MMRV Vaccine

Chickenpox

Measles, mumps, rubella, and varicella combination vaccine: safety and immunogenicity alone and in combination with other vaccines given to children. Measles, Mumps, Rubella, Varicella Vaccine Study Group. 1997, White, Clin Infect Dis

After the MMRV vaccine, much less varicella antibodies are produced than after a separate vaccine, but more measles antibodies, as compared to MMR. [1].

Mumps

In 2010, two virologists, who had previously worked for Merck, sued the company. They claimed that Merck manipulated the results of the mumps vaccine clinical trial, which allowed the company to remain the exclusive MMR manufacturer in the United States.
The lawsuit states that Merck organized a fictitious vaccine-testing program in the late 90s. The company obliged the scientists to participate in the program, promising them all bonuses if the vaccine got certified, and threatening prison if they were to report this fraud to the FDA.

The effectiveness of the mumps vaccine is determined in the following way. A blood sample is taken from children before and after vaccination. After that, a virus is added to the blood, which creates plaques as it infects the cells. Comparing the amount of these plagues in the blood before and after vaccination indicates the effectiveness of the vaccine.
Instead of testing how children’s blood neutralizes the wild virus strain, Merck was testing how it neutralizes the vaccine strain. However, this was still not enough to demonstrate the required 95% effectiveness. Thus, rabbit antibodies were added to the tested children’s blood, bringing the effectiveness level to 100%.
And that is not all of it. Since adding animal antibodies showed pre-vaccine effectiveness of 80% (instead of 10%), the fraud was evident. First, the number of added rabbit antibodies was changed, but it did not give the desired results. So they simply began to falsify the plaque counting, and counted plaques that actually were not in the blood. Falsified data was entered into an Excel file, since changing paper forms took too much time, plus this tactic did not leave any traces of falsification.
Still, the virologists did contact the FDA and the FDA sent an agent for a check. She asked questions for half an hour, received false answers, did not ask any questions the virologists themselves, did not check the lab, and wrote a one-page report, pointing to some minor issues with the process, but never mentioning neither the rabbit antibodies nor the falsified data.
As a result, Merck has received the MMR and MMRV certification, and is the sole manufacturer of these vaccines in the United States.
After the big mumps outbreaks in 2006 and 2009, the CDC, which planned on eliminating mumps by 2010, shifted the goal date to 2020.
When the court asked Merck to provide evidence of the vaccine effectiveness, they provided data from 50 years ago.

Measles

Today the measles vaccine is always a part of the trivalent MMR vaccine (along with rubella and mumps components), or the tetravalent MMRV vaccine (with rubella, mumps and chickenpox). Monovalent measles vaccine is not manufactured in developed countries, but it seems to still be available in Russia and some third world countries. Usually two doses are scheduled – at 12 months and at 5-6 years old.
In contrast to the inactivated vaccines, which we have examined so far, measles vaccine is an attenuated one, containing a live antigen. "Live"-attenuated vaccines are much more effective than inactivated ones, and therefore do not need aluminum adjuvants addition. One of the issues with "live" vaccines is that the attenuated viruses are able to mutate and may become virulent again, in which case vaccinated persons become infectious.
[1], [2], [3], [4], [5], [6], [7], [8], [9], [10], [11], [12], [13], [14], [15], [16], [17], [18], [19], [20], [21], [22].

Measles

According to VAERS, 174 people have died and 742 became disabled since 2000 after being vaccinated with MMR or MMRV. During this time 4 people have died due to measles. In 2015, there was a single case of measles death in 12 years (women with chemotherapy immune deficiency).
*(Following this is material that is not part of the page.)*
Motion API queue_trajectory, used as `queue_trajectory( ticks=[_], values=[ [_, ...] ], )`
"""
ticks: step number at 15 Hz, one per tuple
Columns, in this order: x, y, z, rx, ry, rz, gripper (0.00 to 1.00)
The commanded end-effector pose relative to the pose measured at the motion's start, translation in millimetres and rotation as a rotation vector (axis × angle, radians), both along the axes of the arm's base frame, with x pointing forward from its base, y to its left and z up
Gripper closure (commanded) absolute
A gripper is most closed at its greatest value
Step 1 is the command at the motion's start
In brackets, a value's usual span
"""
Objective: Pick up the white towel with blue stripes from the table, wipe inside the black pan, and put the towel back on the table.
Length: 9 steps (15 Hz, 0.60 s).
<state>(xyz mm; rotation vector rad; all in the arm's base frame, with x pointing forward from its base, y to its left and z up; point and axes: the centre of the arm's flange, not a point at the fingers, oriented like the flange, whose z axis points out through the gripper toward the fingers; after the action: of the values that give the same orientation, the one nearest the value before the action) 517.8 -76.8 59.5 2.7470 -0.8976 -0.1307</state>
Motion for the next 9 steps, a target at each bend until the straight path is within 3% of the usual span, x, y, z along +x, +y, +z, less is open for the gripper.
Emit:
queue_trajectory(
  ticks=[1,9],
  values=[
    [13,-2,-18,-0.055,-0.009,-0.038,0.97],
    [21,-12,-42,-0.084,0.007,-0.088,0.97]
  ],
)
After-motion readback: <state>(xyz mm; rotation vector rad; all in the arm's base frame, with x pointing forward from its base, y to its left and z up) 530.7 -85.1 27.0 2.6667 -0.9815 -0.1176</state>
Prior to that, there were two cases in the early 2000s: an immunocompromised boy and a 75-year-old man.
On the other hand, influenza reportedly causes thousands of deaths a year in the United States. Nevertheless, almost no one is afraid of influenza while measles for some reason causes full-scale horror.
In Switzerland, one person has died of measles in the last 7 years. He was vaccinated (and he also had chemotherapy-compromised immune system). Vaccination rates in Switzerland are relatively low.